Life Insurance to Fund a Buy Sell Agreement
Taxation of Death Benefit
Cross Purchase Agreement
Is there any need to create a 'trust' to own the life insurance and be the beneficiary?
Only 2 Shareholders, 50% ownership each
This is an S. Corp
It has been recommend to me to advise my clients to have a "cross purchase agreement" completed but that also they should have a trust own the life insurance and be the beneficiary with planning to also avoid a "Transfer of Value" situation that could make the death benefit taxable.
I have been told that if my 2 shareholders jointly own the life insurance it could open itself to being determined as a transfer of value situation, making the proceeds taxable to the beneficiary or possible a gift tax. I have been also been told that it would add to the decedent’s estate which I already understand and is not a concern for my clients.
However in this case there are only 2 shareholders so I disagree with the help I got from my back office and I believe an additional trust is not needed.
Here are the details and how I see it. I don’t believe my scenario would result in any transfer of value situations with any future life insurance proceeds and it would not produce a gift tax situation. Please point out to me and explain if I am wrong:
Shareholder A and Shareholder B own jointly policies with Shareholder A as Insured and Shareholder B as Beneficiary.
Shareholder A and Shareholder B own jointly policies with Shareholder B as Insured and Shareholder A as Beneficiary.
They own these policies jointly so any disparity in premiums, cash values etc. are solved because they jointly have access to the values of the contracts and both pay ½ of the premium total. – This is important.
They enter into a cross purchase agreement that states upon the death of one of the two shareholders of XYZ Telecom Corp that the survivor will buy the shares owned by the decedent for a set price ($250,000) and the decedent’s estate will be required to sell those shares to the survivor at that price.
If, for example, shareholder A dies
Shareholder B will receive death benefit tax free (there would have been no transfer of value here).

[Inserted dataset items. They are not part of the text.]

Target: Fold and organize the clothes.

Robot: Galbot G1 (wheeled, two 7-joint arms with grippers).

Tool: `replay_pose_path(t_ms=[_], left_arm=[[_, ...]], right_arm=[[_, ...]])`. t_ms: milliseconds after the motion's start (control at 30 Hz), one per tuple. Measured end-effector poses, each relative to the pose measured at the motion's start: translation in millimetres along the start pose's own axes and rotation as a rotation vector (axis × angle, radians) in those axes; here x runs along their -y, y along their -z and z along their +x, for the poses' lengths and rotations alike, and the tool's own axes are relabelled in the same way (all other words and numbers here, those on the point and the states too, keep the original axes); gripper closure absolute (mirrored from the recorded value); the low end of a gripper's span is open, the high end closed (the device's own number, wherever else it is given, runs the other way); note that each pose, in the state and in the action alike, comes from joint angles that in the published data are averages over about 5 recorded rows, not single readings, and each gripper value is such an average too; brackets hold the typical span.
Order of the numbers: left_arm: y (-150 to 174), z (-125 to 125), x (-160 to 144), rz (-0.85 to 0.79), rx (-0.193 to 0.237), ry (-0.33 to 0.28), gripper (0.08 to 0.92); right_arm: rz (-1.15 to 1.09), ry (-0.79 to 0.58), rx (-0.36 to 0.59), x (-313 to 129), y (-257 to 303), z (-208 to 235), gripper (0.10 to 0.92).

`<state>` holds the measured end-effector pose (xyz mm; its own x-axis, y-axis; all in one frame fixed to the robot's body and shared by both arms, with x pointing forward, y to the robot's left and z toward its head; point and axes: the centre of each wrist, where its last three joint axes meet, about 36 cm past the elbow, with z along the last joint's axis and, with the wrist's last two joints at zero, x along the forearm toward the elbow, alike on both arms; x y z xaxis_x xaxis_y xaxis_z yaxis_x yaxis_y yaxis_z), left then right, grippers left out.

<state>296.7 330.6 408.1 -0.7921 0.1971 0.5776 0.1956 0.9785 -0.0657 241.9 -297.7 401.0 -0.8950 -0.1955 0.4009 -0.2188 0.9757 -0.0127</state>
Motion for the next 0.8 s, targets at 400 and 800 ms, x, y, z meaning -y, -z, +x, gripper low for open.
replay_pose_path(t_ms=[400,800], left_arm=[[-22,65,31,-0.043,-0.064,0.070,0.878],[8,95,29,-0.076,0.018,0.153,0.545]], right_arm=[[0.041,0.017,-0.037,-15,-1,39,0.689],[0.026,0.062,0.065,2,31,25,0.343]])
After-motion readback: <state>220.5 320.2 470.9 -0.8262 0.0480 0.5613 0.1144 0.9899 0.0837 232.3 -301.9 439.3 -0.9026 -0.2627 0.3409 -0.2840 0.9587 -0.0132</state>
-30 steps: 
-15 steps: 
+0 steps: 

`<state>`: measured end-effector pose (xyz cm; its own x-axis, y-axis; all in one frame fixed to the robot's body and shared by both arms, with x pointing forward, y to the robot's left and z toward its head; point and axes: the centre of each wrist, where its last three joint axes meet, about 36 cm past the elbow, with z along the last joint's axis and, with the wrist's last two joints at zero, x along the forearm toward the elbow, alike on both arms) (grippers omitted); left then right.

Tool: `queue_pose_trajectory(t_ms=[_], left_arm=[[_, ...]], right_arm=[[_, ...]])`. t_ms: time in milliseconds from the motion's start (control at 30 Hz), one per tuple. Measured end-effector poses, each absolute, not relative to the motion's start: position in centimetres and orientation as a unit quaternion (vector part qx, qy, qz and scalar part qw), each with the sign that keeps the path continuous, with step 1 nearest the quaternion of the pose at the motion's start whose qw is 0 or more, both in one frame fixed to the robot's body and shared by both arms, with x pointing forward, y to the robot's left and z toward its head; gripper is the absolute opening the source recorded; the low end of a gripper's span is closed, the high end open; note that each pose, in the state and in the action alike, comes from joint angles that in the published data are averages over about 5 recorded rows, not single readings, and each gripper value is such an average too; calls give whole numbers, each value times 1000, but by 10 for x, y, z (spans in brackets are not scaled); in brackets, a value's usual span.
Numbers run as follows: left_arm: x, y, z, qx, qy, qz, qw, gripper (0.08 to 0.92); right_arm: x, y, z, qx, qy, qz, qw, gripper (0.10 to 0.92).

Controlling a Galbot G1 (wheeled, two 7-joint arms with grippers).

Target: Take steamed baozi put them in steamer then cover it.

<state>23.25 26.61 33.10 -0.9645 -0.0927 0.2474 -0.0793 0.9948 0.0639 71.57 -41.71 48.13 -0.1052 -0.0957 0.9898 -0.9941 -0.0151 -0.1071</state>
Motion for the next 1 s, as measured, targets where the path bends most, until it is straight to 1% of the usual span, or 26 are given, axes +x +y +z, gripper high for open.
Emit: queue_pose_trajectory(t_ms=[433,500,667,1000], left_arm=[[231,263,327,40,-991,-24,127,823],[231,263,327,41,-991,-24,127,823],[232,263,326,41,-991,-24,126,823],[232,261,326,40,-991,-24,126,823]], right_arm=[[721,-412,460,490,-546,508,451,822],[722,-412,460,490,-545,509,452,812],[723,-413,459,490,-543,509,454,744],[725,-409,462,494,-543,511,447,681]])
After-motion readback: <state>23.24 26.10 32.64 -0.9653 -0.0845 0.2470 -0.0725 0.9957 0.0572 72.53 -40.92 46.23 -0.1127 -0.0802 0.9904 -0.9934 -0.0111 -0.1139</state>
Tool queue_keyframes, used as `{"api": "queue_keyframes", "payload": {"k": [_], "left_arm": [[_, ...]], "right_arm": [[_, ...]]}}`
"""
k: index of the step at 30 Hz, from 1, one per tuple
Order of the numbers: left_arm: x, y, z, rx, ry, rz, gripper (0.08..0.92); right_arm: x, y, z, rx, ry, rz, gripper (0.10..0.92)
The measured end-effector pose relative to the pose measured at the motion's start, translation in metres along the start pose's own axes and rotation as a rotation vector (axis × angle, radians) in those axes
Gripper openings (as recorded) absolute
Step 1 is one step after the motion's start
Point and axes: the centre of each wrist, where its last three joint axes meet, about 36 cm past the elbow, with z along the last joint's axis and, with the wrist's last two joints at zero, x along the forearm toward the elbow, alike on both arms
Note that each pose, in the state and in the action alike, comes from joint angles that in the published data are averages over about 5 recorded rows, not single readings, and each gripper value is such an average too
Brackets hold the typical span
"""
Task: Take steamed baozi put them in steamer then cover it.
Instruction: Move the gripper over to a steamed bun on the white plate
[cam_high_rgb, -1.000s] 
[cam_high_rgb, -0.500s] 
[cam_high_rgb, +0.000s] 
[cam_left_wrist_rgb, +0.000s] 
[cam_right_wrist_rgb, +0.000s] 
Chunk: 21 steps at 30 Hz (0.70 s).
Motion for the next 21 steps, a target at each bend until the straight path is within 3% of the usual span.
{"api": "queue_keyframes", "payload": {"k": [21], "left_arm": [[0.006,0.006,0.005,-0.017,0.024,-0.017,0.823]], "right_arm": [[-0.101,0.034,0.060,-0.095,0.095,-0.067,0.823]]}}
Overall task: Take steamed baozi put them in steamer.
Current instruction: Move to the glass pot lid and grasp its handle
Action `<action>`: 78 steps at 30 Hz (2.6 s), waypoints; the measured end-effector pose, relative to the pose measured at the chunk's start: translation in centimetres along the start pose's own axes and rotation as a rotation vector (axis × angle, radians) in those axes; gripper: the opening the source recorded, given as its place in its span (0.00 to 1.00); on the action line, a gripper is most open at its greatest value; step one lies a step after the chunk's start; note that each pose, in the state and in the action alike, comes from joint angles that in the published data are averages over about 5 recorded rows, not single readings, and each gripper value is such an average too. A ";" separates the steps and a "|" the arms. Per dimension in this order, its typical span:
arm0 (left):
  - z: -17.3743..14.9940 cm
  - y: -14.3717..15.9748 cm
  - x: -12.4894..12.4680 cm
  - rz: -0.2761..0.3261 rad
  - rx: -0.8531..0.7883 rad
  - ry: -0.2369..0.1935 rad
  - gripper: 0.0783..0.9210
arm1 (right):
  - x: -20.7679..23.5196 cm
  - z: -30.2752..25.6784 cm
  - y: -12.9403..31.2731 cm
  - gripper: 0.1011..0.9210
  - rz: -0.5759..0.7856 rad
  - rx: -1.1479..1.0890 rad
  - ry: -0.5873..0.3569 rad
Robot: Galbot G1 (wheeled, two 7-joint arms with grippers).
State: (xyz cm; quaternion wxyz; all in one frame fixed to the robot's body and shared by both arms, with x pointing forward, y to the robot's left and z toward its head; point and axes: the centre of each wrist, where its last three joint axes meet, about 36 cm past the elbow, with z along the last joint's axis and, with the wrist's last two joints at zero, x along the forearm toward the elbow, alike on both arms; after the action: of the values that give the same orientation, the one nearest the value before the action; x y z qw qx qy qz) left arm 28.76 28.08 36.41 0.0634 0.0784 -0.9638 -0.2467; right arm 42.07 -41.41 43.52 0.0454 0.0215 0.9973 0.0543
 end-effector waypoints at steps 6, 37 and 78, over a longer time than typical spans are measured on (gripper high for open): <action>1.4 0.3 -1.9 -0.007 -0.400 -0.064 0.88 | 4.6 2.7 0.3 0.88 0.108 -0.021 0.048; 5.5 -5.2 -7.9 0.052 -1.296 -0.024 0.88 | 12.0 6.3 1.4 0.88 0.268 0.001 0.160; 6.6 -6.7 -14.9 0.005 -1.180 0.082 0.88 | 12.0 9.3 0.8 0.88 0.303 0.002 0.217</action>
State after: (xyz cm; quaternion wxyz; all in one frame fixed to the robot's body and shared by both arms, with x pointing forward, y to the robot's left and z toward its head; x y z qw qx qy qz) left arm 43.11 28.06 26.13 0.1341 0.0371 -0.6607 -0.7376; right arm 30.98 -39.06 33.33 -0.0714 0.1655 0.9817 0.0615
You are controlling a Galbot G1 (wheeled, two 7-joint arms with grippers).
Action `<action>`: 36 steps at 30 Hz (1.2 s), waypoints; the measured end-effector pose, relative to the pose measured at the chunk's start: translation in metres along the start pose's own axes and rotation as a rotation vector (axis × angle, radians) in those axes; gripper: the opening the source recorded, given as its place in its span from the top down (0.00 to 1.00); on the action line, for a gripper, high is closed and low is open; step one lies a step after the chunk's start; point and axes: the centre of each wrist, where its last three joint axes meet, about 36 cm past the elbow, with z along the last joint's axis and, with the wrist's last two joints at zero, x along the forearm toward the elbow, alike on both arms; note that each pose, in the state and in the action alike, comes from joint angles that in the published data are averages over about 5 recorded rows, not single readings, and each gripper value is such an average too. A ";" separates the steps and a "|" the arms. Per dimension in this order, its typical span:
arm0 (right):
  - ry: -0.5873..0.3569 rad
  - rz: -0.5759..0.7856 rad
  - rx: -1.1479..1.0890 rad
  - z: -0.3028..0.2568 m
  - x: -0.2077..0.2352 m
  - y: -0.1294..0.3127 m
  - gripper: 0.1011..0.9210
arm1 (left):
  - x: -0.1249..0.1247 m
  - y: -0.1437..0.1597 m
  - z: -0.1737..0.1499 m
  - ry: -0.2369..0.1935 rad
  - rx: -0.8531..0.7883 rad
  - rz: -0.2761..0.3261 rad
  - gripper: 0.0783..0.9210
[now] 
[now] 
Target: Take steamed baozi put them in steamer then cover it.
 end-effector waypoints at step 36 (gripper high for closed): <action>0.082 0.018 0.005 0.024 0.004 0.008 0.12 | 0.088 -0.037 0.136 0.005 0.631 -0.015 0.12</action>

Shareholder B will pay the set amount ($250,000) to the estate of Shareholder A.
Shareholder A’s estate will pay no income tax on this because it just became the agreed upon value of those shares and that becomes their basis. Shareholder A’s estate’s basis in those shares would be equal to that amount.
Shareholder B’s cost basis for those shares he is obligated to buy would be equal to the set price also.
Shareholder B will assume full ownership of the remaining polices and since he is also the insured this would be exempt from any transfer of value tax on future death benefits.
What happens if one of the shareholder’s wants out and is bought out by the other shareholder?
They could simply change the ownership on the policies so Shareholder A will own the policy in which he is insured and Shareholder B would own the policy in which he is insured and they could settle up on the disparity between the cash value of the policies at that time by paying the other for the value difference. Again because the owner of the policy will become the insured it would be exempt from being a transfer of value.